Durant cette très longue préparation où les deux jeunes hommes cravachaient pour devenir leurs modèles, ceux-ci sont venus leur rendre visite, puis les coacher pour les scènes de live. Théo : “Ils ont été extrêmement doux. Et bienveillants à mort.” C’est lors du tournage de la première scène de concert que les deux comédiens ont pris la confiance. Sandor : “On est arrivés sur le plateau et il y avait 400 figurants face à nous. S’ils faisaient juste semblant de s’ambiancer, on l’aurait vu. Moi je joue dans un groupe de funk, alors je sais quand un public kiffe vraiment. Après cette scène, on n’avait plus de stress. On a senti l’équipe galvanisée et on a clairement tous pensé qu’on allait y arriver.”
Beauté et intensité
Parmi les craintes d’Audrey Estrougo, passé celle de ne pas trouver les bons interprètes, subsistait la peur que le scénario soit trop déséquilibré entre JoeyStarr et Kool Shen, au profit du premier. La réalisatrice raconte même que Kool Shen, conscient de l’aimantation produite par la backstory de JoeyStarr, l’encourageait : “T’inquiète, je comprends que tu t’intéresses plus à l’histoire perso de Didier qu’à la mienne. Moi, ça allait bien avec ma famille, y a pas trop de trucs à raconter.”

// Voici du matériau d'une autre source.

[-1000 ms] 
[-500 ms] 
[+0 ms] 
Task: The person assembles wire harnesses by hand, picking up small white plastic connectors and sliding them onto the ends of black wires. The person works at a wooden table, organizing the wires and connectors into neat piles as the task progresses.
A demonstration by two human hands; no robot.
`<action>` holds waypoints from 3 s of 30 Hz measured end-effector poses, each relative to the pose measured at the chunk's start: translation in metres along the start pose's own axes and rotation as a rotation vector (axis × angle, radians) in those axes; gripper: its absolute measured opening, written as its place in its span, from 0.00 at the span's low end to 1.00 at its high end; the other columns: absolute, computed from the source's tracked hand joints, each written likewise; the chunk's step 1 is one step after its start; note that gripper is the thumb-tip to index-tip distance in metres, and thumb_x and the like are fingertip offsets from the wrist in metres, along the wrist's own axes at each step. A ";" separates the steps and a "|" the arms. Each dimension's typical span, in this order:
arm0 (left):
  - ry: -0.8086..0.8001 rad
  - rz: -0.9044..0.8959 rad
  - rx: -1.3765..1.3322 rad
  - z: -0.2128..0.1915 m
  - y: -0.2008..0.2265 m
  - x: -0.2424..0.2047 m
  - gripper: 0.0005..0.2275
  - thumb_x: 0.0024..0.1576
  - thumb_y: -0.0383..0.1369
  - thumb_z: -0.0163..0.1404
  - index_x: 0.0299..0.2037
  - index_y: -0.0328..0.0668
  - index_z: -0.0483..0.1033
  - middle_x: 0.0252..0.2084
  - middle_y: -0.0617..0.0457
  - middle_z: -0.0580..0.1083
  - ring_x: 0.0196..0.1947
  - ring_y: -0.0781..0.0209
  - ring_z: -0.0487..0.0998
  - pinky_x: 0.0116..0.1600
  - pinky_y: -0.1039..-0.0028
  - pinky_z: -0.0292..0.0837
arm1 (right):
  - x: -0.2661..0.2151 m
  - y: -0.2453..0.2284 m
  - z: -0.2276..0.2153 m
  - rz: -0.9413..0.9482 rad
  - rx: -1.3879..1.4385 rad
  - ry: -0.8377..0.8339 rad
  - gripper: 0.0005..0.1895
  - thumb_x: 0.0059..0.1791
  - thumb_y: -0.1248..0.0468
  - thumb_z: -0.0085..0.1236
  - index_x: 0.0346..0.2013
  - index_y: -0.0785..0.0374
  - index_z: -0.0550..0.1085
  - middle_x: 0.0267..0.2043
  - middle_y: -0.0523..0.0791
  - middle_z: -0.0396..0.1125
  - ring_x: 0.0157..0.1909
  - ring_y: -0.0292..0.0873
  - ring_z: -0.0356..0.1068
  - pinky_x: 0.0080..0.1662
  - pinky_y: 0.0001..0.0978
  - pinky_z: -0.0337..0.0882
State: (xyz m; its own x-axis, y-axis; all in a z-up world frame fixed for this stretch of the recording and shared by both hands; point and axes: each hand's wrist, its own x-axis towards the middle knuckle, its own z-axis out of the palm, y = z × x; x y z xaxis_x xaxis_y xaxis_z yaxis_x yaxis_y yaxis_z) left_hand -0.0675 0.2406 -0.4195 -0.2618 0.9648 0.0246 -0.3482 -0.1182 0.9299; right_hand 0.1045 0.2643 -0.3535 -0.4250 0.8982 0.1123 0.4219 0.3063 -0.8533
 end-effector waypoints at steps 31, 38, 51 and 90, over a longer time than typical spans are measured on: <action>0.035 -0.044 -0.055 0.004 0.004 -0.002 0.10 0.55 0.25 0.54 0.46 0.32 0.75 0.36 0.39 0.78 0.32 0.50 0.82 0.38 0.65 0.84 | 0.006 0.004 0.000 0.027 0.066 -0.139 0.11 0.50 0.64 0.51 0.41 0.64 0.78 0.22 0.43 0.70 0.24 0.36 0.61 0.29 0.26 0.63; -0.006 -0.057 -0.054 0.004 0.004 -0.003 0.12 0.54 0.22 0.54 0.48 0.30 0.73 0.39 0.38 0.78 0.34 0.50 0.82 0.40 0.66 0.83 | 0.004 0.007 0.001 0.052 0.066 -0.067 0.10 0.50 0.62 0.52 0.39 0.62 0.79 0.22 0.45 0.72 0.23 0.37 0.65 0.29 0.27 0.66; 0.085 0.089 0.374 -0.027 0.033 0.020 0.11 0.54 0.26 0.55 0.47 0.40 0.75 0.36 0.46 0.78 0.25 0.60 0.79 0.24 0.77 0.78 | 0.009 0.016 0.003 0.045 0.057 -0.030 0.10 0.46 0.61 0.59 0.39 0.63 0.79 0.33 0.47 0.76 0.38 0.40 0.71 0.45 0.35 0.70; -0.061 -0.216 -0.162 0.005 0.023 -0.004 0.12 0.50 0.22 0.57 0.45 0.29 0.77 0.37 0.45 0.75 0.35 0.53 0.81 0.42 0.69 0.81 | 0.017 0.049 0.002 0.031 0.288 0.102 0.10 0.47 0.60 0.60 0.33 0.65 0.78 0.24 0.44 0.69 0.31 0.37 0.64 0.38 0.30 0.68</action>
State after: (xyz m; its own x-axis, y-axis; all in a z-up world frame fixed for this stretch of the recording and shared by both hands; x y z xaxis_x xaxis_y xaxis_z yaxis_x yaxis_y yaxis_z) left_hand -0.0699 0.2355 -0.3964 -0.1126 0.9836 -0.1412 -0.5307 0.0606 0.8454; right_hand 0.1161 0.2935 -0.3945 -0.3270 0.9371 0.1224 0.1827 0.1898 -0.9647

Elle ajoute : “C’est vrai que scénaristiquement, relater un parcours sans embûche, c’est un peu galère. Donc celui de Didier prend beaucoup de place. Le film devient l’histoire d’un mec qui se déconstruit autour de son père et va finir par trouver sa mère. Le défi était de faire exister Bruno dans cette arche-là. Je pense que Didier a fait un transfert. Bruno n’est pas juste son pote. C’est aussi son repère, et en quelque sorte son père. C’est la beauté et l’intensité de leur histoire.”
Suprêmes d’Audrey Estrougo, avec Théo Christine, Sandor Funtek, Félix Lefebvre (Fr., 2021, 1 h 52). En salle le 24 novembre.